- **Task**
Print out every line of the material exactly. Include no pictures.

- **Exercise data**
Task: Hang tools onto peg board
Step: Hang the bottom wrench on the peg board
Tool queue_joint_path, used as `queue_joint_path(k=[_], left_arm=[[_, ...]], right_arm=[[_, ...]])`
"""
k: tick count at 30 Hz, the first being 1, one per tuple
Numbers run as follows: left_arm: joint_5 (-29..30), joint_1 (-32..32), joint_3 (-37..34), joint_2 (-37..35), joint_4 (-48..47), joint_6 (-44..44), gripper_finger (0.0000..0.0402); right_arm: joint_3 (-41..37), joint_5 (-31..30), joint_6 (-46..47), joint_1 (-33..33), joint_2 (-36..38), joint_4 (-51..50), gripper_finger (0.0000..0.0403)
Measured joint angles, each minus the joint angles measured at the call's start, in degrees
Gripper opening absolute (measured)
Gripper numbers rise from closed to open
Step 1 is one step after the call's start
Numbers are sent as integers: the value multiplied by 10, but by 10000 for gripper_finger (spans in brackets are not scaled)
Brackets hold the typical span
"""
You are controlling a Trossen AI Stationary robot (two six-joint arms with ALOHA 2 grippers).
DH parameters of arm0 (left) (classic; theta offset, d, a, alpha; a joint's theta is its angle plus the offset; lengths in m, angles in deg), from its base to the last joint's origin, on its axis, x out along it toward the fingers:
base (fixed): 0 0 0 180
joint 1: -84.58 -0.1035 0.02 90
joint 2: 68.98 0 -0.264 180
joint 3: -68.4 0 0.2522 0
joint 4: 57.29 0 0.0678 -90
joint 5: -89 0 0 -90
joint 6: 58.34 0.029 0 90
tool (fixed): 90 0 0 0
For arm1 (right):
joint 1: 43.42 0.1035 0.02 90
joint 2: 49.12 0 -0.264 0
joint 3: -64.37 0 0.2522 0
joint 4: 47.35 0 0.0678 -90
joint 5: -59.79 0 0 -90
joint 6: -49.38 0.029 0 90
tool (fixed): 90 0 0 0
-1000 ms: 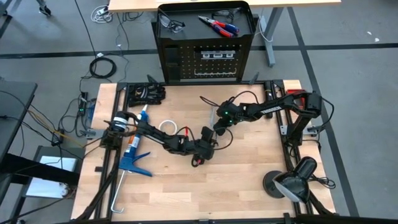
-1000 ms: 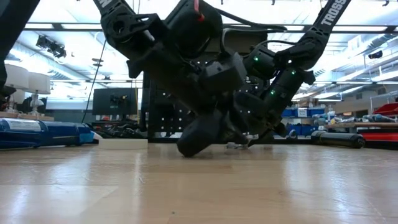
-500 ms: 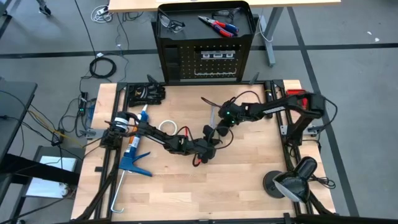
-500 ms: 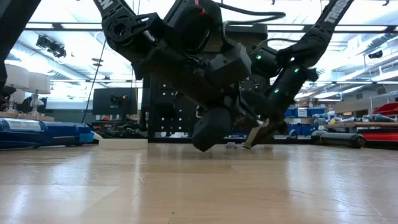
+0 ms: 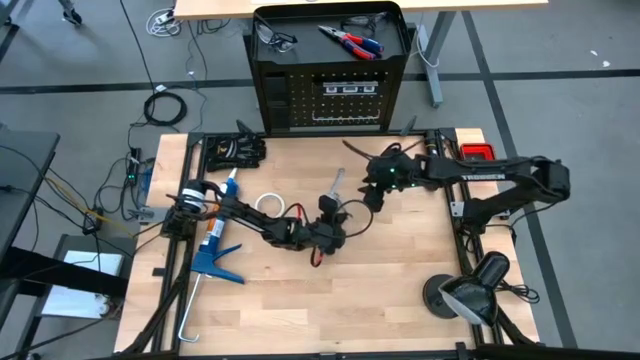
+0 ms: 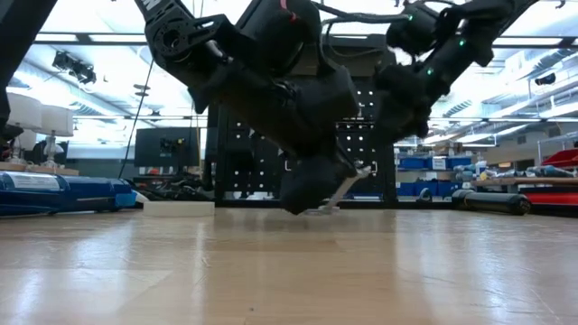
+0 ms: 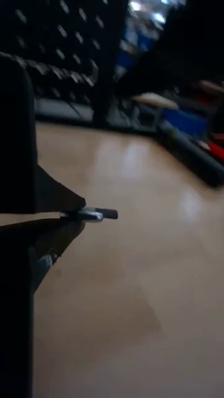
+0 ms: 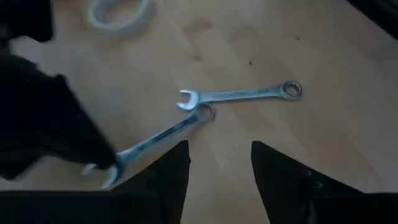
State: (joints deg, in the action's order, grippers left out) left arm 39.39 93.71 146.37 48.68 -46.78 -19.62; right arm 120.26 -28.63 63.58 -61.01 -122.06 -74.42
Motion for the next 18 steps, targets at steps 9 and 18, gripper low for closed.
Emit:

- **The completed task**
Task: Hang tools onto peg board
Step: Hang the bottom wrench on the peg board
Tool queue_joint_path, used as `queue_joint_path(k=[_], left_arm=[[_, ...]], right_arm=[[_, ...]])`
"""
k: tick count at 30 Hz, the first being 1, one per tuple
Numbers run as follows: left_arm: joint_5 (-29..30), joint_1 (-32..32), joint_3 (-37..34), joint_2 (-37..35), joint_4 (-48..47), joint_6 (-44..44), gripper_finger (0.0000..0.0402); right_arm: joint_3 (-41..37), joint_5 (-31..30), joint_6 (-46..47), joint_1 (-33..33), joint_2 (-36..38), joint_4 (-51..50), gripper_finger (0.0000..0.0403)
Measured joint angles, each minus the joint angles measured at the call's start, in degrees
Gripper opening absolute (measured)
Gripper numbers rise from closed to open
Step 1 is one step after the call's start
Numbers are sent as integers: the value multiplied by 10, but by 10000 for gripper_finger (spans in brackets are not scaled)
Brackets hold the typical span
"""
You are controlling a Trossen AI Stationary robot (two six-joint arms with ALOHA 2 grippers).
DH parameters of arm0 (left) (classic; theta offset, d, a, alpha; a joint's theta is its angle plus the offset; lengths in m, angles in deg), from its base to the last joint's origin, on its axis, x out along it toward the fingers:
base (fixed): 0 0 0 180
joint 1: -84.58 -0.1035 0.02 90
joint 2: 68.98 0 -0.264 180
joint 3: -68.4 0 0.2522 0
joint 4: 57.29 0 0.0678 -90
joint 5: -89 0 0 -90
joint 6: 58.34 0.029 0 90
tool (fixed): 90 0 0 0
For arm1 (right):
joint 1: 43.42 0.1035 0.02 90
joint 2: 49.12 0 -0.264 0
joint 3: -64.37 0 0.2522 0
joint 4: 47.35 0 0.0678 -90
joint 5: -59.79 0 0 -90
joint 6: -49.38 0.029 0 90
tool (fixed): 90 0 0 0
-1000 ms: 
-1000 ms: 
-500 ms: 
-500 ms: 
+0 ms: 
+0 ms: 
+0 ms: 
+0 ms: 
State: (joints deg, in the action's order, grippers left out) left arm 39.39 93.71 146.37 48.68 -46.78 -19.62; right arm 120.26 -28.63 63.58 -61.01 -122.06 -74.42
Motion for the next 18 steps, targets at steps 9 and 18, gripper low for closed.
Emit:

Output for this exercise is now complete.